## Requirement
Restate exactly the lines that run from the start of the records below to the line containing "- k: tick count", counting both ends, and nothing else; pictures stay out.

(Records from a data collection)
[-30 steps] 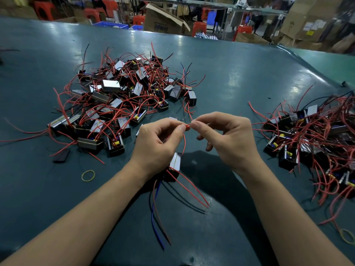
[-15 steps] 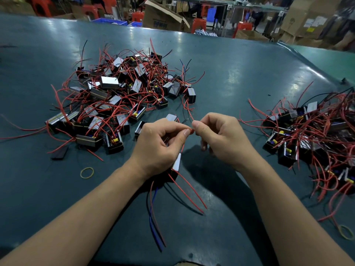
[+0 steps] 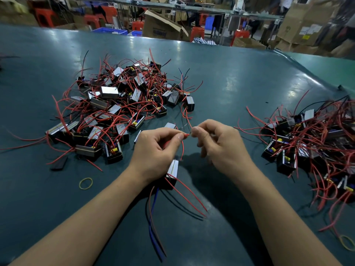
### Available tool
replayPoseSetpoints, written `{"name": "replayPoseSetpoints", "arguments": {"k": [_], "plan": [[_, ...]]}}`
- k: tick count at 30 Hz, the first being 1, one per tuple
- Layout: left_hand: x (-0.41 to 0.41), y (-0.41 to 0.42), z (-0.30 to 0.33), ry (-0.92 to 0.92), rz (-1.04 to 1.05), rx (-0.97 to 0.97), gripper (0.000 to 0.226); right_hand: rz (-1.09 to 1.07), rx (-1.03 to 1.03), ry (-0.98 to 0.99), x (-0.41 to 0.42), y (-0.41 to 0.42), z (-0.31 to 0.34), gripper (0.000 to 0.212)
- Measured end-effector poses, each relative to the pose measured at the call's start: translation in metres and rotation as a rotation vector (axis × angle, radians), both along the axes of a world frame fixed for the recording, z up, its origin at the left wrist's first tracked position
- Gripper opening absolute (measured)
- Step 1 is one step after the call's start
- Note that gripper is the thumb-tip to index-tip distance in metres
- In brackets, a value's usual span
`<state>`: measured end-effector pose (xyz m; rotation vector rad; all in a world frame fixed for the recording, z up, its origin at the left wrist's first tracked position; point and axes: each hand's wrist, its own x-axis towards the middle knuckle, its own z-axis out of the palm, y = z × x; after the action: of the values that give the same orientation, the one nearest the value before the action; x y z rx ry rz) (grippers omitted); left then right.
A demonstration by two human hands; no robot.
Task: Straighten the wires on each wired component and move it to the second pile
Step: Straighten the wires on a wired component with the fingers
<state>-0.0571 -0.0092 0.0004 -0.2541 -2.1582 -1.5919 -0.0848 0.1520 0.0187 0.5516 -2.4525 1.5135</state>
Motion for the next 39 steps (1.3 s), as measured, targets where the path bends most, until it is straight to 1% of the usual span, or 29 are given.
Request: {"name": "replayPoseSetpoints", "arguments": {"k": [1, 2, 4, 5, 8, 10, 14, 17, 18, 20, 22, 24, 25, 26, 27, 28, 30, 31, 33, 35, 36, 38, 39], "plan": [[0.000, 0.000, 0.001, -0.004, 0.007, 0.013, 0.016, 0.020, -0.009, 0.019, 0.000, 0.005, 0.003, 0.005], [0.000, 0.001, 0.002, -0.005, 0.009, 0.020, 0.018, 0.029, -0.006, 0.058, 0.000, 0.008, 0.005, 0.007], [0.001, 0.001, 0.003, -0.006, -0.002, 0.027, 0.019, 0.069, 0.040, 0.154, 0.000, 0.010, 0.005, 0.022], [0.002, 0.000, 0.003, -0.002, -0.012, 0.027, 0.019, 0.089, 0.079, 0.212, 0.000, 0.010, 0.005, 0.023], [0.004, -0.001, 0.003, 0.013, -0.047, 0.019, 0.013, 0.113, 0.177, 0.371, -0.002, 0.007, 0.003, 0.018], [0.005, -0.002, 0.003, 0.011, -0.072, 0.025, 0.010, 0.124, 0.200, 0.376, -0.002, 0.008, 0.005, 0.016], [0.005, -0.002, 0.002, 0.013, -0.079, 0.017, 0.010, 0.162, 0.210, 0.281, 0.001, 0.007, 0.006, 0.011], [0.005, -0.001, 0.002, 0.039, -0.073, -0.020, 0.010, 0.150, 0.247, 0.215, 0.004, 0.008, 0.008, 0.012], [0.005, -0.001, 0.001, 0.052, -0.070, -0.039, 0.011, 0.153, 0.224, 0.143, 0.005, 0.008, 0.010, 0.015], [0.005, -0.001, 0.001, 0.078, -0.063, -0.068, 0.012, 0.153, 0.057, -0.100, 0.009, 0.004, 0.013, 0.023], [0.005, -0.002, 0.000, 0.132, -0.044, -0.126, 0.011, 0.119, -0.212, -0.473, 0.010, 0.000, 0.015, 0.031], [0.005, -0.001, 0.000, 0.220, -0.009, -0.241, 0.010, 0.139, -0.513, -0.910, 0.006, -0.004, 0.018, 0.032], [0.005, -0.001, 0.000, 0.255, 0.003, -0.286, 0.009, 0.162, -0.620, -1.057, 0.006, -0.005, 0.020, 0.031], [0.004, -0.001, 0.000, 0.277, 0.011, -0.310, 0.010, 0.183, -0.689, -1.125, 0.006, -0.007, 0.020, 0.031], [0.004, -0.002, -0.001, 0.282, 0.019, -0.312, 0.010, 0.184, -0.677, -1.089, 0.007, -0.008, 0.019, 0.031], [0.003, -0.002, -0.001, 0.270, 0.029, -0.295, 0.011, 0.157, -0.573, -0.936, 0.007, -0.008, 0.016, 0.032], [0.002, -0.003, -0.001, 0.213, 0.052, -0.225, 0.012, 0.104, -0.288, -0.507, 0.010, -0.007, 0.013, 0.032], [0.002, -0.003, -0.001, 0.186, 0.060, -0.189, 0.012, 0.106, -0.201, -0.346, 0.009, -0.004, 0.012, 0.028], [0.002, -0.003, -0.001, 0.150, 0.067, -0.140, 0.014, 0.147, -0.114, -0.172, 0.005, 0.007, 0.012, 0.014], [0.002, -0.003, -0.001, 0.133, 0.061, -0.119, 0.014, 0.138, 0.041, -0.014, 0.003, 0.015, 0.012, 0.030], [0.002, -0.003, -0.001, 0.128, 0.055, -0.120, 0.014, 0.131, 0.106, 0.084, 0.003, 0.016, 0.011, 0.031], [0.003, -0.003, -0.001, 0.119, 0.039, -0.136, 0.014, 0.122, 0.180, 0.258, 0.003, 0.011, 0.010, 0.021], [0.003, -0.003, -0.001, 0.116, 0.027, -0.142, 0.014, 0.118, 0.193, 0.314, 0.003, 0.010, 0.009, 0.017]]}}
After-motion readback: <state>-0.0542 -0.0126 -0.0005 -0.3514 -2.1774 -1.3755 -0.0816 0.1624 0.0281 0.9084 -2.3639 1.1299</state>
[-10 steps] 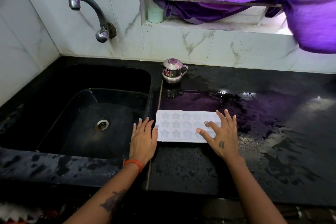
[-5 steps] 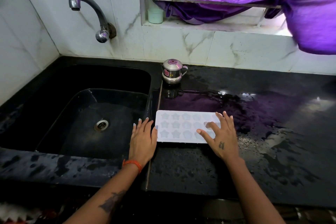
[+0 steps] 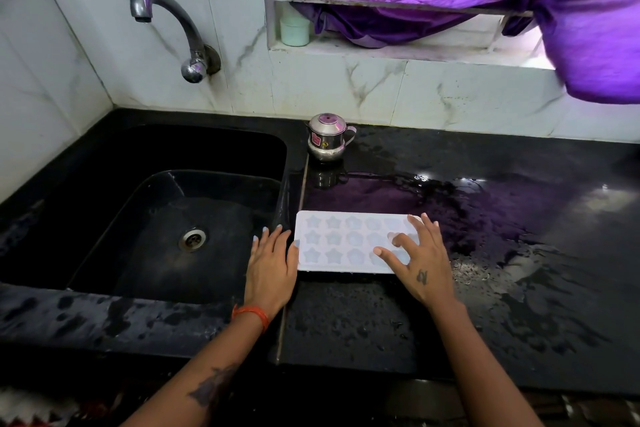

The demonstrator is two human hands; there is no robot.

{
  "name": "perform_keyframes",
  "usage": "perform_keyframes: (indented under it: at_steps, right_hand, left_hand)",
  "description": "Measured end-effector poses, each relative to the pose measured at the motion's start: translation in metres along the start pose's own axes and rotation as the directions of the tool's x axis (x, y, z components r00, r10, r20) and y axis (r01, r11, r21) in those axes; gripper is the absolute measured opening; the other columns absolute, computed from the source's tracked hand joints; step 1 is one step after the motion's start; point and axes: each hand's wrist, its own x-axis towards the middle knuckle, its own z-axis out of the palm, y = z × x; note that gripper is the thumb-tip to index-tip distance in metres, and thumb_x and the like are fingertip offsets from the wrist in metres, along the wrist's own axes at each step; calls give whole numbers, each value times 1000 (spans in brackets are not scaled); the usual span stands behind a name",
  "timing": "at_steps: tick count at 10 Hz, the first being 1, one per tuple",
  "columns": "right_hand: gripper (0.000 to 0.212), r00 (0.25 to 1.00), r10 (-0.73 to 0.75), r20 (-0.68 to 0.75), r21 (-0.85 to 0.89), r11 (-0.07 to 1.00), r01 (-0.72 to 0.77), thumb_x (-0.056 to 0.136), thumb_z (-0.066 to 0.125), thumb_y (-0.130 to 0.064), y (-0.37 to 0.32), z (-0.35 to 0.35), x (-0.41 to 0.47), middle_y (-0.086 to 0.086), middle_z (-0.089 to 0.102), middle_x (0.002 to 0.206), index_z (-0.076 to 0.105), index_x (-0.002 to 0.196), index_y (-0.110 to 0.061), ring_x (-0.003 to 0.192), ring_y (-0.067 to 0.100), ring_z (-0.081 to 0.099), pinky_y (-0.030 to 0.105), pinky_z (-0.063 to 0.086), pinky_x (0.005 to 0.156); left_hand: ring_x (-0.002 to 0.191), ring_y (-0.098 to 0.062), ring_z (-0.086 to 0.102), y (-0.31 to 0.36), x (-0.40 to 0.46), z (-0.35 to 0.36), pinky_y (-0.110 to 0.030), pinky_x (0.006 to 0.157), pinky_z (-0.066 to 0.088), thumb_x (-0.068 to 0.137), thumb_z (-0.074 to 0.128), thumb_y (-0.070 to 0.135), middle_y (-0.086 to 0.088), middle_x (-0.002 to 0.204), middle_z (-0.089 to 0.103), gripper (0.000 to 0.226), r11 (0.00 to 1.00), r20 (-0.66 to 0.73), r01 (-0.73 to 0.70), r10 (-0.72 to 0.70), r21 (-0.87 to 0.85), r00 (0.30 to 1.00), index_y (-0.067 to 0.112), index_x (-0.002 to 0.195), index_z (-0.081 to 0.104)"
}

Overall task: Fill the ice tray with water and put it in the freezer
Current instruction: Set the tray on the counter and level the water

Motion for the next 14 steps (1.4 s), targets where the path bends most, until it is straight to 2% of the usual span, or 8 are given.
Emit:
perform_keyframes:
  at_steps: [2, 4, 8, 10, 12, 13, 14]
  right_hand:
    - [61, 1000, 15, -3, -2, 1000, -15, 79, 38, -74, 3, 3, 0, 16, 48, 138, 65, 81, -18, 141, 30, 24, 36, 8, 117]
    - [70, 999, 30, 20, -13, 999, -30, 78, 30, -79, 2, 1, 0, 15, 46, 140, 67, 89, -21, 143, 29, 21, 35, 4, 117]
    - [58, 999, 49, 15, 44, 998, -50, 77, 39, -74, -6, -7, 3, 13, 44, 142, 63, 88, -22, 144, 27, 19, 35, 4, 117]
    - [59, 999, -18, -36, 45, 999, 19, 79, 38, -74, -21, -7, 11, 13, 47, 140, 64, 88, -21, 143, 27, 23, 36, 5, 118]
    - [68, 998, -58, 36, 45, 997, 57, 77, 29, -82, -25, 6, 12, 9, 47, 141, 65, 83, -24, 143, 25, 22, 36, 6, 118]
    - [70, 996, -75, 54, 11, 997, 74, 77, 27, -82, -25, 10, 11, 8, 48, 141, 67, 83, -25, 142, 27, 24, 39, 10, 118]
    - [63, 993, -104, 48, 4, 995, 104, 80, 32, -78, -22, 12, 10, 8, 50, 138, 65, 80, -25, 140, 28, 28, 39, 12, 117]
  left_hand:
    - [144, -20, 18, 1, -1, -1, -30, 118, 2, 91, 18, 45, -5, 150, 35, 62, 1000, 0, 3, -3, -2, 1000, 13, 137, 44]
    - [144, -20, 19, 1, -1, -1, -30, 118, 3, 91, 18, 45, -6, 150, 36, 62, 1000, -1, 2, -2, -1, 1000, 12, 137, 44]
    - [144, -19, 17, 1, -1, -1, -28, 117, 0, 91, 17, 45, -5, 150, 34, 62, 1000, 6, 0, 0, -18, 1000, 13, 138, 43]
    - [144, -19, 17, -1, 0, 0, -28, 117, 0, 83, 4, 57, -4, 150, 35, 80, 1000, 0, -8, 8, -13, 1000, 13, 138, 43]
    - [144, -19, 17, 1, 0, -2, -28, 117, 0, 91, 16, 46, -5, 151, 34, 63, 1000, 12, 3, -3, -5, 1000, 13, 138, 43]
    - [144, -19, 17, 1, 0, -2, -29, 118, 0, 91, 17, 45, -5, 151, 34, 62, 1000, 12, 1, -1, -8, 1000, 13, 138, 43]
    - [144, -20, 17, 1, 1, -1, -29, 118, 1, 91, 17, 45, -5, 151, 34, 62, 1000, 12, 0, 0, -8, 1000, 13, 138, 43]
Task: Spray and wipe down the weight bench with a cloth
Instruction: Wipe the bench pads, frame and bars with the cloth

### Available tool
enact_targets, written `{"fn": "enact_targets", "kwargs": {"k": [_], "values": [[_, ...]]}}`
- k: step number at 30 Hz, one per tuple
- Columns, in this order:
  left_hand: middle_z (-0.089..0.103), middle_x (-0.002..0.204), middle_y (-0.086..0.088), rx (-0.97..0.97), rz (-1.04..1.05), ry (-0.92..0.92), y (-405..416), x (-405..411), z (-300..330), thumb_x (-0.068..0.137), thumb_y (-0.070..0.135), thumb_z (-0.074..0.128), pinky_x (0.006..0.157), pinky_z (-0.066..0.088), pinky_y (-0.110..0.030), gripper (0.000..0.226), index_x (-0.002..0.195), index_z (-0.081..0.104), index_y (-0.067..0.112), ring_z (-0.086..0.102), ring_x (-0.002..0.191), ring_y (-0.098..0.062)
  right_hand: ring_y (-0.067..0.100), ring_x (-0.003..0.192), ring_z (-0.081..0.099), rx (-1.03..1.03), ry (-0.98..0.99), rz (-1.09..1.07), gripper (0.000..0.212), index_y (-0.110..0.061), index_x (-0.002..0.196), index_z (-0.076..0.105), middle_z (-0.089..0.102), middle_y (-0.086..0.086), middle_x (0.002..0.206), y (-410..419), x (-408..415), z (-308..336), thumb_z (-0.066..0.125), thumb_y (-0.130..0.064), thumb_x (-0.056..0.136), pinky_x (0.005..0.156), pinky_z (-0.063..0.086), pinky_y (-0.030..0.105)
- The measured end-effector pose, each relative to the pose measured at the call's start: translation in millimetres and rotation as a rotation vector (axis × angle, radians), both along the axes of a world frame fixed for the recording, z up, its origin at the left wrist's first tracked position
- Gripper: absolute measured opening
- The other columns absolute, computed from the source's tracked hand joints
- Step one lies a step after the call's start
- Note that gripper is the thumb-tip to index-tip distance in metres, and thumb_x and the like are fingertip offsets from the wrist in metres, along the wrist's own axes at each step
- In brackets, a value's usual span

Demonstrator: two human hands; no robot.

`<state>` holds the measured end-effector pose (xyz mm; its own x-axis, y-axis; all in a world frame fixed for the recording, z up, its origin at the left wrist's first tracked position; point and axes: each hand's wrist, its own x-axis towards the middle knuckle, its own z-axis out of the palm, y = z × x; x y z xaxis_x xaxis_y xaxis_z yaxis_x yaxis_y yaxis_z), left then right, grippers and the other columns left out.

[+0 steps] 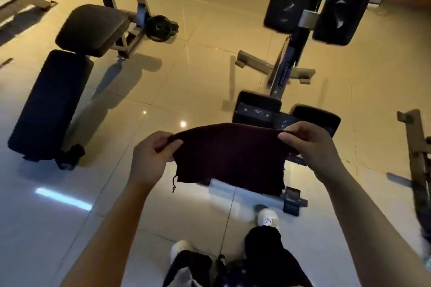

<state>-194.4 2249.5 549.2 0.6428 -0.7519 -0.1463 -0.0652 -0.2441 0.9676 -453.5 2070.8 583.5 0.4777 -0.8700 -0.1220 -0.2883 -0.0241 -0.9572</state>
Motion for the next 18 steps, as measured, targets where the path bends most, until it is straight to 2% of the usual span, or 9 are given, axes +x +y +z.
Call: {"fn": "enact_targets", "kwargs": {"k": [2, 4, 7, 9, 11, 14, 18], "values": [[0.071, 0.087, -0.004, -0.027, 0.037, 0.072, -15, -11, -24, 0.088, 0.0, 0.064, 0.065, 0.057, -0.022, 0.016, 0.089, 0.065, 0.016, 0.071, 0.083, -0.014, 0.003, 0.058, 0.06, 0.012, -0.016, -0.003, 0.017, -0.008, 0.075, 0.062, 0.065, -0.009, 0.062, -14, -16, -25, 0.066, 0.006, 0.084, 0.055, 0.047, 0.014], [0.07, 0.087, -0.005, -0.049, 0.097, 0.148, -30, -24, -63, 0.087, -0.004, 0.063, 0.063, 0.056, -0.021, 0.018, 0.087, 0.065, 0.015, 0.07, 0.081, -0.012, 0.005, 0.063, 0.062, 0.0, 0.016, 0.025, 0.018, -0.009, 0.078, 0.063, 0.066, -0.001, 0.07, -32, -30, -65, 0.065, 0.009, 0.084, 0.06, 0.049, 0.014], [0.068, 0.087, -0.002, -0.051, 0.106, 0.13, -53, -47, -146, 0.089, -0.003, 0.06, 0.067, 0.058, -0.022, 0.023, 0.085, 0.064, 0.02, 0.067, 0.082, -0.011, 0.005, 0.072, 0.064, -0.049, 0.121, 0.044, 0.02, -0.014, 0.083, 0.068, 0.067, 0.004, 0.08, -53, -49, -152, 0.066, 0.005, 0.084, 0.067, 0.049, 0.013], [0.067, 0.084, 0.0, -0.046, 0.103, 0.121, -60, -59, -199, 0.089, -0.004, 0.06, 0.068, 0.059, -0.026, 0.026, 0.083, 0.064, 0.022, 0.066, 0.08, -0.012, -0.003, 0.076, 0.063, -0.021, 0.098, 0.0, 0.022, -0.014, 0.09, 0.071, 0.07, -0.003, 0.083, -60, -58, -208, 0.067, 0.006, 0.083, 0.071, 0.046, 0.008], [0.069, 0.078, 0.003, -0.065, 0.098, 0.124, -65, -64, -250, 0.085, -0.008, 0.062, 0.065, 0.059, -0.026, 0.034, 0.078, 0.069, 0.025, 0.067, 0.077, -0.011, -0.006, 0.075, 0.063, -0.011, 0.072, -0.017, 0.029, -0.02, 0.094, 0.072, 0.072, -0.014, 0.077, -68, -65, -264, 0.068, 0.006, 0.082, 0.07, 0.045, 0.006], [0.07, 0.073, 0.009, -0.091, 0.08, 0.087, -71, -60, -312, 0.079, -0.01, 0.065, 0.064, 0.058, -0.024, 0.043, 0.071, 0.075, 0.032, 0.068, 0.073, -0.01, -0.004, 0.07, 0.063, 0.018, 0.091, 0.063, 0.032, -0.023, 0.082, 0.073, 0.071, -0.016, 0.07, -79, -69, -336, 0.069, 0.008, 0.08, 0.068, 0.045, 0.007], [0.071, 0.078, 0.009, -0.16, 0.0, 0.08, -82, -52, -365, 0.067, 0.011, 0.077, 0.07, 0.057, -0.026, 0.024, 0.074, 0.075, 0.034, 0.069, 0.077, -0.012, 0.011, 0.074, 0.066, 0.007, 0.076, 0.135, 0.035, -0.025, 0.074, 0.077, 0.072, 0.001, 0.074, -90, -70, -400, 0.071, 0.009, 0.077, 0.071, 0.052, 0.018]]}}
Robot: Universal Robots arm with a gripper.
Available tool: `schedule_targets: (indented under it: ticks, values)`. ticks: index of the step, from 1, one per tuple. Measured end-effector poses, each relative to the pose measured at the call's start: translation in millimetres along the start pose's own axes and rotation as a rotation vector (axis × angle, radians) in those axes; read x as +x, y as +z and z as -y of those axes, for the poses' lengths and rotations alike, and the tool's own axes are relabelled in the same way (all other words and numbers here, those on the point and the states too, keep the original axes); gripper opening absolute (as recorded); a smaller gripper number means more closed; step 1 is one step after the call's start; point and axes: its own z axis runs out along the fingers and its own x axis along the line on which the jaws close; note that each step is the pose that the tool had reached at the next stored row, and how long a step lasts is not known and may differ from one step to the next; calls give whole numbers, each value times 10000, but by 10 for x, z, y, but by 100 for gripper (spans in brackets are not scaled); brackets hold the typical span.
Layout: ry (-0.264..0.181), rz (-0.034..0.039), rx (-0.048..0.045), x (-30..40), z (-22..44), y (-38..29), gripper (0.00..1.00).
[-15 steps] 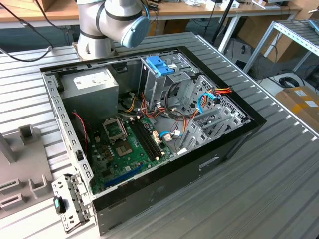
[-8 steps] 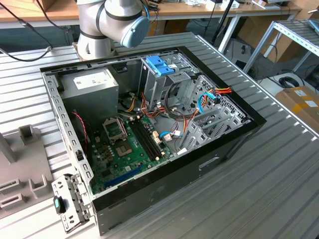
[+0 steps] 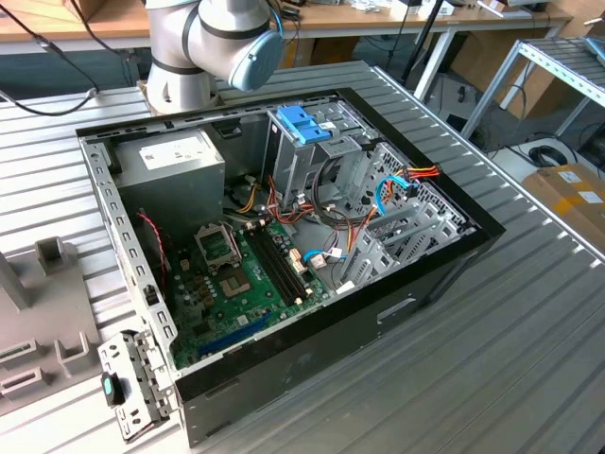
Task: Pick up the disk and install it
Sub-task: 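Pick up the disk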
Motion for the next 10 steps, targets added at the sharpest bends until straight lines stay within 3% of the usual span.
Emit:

## Exercise solution
[-30 steps] 
[-15 steps] 
[+0 steps] 
### Available tool
replayPoseSetpoints, written `{"name": "replayPoseSetpoints", "arguments": {"k": [_], "plan": [[_, ...]]}}`
- k: tick count at 30 Hz, the first being 1, one per tuple

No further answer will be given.